[DATA TO PROCESS — start]

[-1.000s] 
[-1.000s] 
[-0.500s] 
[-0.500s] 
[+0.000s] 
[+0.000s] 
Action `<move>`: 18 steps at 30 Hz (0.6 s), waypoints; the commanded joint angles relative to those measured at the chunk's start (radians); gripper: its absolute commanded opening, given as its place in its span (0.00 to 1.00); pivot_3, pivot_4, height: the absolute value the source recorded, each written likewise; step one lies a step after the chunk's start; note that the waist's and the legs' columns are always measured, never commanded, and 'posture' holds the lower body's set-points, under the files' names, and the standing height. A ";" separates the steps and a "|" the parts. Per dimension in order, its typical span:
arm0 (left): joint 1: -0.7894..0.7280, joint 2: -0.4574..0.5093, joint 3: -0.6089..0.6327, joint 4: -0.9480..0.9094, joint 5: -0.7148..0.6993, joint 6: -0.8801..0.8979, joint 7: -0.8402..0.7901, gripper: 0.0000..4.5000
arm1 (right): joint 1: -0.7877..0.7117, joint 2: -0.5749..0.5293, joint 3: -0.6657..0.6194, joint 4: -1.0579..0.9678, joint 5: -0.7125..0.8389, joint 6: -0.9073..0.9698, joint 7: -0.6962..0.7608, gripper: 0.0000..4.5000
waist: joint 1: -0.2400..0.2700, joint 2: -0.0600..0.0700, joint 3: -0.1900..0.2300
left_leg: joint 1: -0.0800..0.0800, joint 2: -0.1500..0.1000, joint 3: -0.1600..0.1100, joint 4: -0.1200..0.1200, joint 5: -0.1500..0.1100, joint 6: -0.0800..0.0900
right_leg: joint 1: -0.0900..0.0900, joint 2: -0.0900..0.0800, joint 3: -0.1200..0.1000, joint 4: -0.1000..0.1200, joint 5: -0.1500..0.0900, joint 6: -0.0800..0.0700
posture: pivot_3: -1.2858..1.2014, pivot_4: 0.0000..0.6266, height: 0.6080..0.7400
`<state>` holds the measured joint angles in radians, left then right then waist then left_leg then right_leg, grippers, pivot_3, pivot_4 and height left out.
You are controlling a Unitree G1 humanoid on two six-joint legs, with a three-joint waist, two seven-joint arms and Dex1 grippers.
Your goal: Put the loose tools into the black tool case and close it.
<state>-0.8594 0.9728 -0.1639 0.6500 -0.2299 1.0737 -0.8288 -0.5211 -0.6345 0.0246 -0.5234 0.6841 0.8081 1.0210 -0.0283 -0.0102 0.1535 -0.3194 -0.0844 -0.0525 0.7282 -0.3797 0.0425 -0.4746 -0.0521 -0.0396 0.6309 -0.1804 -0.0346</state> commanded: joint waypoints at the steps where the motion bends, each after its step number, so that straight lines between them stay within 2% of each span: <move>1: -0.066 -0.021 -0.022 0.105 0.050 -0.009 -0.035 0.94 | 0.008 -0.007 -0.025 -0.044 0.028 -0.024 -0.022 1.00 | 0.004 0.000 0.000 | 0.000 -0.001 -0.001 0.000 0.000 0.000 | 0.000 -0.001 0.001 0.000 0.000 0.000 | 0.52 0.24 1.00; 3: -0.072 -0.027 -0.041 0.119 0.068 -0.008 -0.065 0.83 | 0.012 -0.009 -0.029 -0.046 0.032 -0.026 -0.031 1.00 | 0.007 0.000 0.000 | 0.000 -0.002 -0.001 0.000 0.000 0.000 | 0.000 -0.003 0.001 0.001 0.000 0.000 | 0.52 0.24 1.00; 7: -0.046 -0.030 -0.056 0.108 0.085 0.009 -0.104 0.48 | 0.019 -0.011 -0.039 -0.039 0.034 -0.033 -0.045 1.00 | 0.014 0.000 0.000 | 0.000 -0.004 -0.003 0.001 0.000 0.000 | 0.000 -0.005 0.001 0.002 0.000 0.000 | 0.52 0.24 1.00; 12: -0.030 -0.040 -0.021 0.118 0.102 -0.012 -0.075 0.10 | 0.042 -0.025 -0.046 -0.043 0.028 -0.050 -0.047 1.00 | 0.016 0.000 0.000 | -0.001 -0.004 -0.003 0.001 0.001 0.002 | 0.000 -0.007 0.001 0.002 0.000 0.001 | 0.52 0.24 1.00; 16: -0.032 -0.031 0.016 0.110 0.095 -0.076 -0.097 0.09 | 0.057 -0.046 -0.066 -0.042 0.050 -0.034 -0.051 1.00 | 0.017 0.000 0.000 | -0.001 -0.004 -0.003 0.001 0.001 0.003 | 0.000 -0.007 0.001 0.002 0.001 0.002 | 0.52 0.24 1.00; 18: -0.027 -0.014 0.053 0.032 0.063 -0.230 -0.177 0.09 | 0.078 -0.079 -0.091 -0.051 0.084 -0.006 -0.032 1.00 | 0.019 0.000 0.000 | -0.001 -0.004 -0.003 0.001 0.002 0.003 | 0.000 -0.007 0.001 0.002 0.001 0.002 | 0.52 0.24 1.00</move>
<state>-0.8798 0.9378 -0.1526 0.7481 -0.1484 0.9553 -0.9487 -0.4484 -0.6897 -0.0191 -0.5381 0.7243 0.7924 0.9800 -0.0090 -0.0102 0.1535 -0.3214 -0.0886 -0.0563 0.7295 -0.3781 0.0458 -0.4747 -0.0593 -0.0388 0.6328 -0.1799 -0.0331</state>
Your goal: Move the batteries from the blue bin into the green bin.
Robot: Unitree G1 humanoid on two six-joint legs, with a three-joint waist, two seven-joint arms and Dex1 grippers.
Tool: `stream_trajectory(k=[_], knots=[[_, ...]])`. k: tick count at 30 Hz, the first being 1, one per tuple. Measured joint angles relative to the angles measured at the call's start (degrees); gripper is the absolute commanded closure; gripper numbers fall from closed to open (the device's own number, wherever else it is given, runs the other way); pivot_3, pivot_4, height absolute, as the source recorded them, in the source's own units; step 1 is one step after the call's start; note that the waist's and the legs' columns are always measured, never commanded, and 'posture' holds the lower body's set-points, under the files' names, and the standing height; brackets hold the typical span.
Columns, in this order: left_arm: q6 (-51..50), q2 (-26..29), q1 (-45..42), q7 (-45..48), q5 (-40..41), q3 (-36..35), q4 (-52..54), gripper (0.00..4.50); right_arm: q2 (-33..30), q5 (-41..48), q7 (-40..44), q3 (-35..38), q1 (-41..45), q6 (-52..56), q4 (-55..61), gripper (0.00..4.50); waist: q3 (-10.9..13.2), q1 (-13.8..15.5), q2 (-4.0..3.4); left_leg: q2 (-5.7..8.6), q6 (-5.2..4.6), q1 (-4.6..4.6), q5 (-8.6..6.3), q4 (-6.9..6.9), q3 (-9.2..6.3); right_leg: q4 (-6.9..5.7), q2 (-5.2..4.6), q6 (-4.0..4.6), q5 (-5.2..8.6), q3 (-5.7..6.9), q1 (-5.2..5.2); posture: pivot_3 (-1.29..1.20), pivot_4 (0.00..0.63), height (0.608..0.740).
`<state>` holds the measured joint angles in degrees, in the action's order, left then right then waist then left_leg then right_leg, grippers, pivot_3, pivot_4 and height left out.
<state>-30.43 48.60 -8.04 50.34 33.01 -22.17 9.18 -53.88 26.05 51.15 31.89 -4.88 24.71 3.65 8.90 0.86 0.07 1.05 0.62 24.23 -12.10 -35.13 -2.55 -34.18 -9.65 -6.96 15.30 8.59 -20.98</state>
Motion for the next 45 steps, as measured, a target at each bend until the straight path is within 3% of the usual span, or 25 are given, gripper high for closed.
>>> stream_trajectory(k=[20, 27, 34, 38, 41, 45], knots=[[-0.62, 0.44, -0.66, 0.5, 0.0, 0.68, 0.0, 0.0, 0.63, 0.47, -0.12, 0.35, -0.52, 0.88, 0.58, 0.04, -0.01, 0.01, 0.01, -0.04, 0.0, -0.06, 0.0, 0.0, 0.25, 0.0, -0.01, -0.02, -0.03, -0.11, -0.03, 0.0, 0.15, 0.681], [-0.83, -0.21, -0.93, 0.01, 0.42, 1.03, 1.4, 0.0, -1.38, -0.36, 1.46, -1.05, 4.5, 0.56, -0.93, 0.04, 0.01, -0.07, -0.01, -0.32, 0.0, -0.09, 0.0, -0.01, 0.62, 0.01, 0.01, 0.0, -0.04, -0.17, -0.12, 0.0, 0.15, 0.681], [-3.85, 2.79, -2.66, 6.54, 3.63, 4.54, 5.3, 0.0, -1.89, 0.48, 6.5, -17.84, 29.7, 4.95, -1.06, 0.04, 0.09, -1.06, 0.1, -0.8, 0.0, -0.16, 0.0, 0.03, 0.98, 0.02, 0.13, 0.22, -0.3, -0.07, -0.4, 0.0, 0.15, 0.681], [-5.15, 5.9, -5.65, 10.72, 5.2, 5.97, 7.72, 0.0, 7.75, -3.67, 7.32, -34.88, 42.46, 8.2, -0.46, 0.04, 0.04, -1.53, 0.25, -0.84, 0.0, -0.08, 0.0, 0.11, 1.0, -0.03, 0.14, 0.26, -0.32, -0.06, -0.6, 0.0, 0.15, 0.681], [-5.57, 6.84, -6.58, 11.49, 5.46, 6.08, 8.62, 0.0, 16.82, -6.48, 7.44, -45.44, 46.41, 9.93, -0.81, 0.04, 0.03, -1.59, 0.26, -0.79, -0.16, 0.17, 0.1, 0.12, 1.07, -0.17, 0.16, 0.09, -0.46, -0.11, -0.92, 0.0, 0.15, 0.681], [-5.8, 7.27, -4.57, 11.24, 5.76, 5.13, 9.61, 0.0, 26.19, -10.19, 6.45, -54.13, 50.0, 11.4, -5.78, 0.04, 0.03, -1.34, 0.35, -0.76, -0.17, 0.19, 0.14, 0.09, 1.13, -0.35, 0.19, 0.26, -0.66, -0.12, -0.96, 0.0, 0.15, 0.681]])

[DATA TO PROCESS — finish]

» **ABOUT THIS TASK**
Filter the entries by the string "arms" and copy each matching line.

» **RESULT**
You are controlling a Unitree G1 humanoid on two six-joint legs, with a three-joint waist, two seven-joint arms and Dex1 grippers.
Robot: Unitree G1 humanoid on two six-joint legs, with a three-joint waist, two seven-joint arms and Dex1 grippers.

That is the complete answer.